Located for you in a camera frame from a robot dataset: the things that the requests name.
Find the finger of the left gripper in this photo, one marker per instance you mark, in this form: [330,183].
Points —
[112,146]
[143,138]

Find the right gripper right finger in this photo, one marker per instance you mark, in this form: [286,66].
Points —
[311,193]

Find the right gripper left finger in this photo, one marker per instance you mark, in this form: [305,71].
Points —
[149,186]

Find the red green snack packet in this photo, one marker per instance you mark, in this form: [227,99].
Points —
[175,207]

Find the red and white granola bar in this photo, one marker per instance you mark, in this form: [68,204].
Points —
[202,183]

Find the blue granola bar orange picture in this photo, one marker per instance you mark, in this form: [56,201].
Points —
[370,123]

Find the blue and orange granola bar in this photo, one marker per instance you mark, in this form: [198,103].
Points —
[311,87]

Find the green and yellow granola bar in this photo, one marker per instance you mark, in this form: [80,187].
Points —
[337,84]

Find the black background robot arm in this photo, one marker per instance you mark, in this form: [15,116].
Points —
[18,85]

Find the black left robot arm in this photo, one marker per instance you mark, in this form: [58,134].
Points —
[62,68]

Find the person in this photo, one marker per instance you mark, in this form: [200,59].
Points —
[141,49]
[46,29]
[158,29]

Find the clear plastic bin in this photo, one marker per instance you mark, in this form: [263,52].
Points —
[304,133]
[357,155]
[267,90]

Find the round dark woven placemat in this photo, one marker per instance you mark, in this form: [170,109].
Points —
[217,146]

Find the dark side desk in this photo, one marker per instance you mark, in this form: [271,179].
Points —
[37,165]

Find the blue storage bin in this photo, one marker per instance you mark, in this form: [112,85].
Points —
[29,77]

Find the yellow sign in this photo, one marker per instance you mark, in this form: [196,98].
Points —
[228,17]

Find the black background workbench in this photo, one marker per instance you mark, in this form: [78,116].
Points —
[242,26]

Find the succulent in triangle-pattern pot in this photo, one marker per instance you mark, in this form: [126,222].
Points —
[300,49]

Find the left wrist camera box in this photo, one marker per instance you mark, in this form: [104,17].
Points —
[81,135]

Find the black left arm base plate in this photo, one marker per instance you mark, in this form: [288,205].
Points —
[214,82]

**Prompt**
Copy every line that contains "orange" from the listing above.

**Task result**
Find the blue granola bar orange picture in this photo, one marker per instance you mark, in this form: [56,201].
Find the blue and orange granola bar in this photo, one marker per instance you mark, in this form: [198,103].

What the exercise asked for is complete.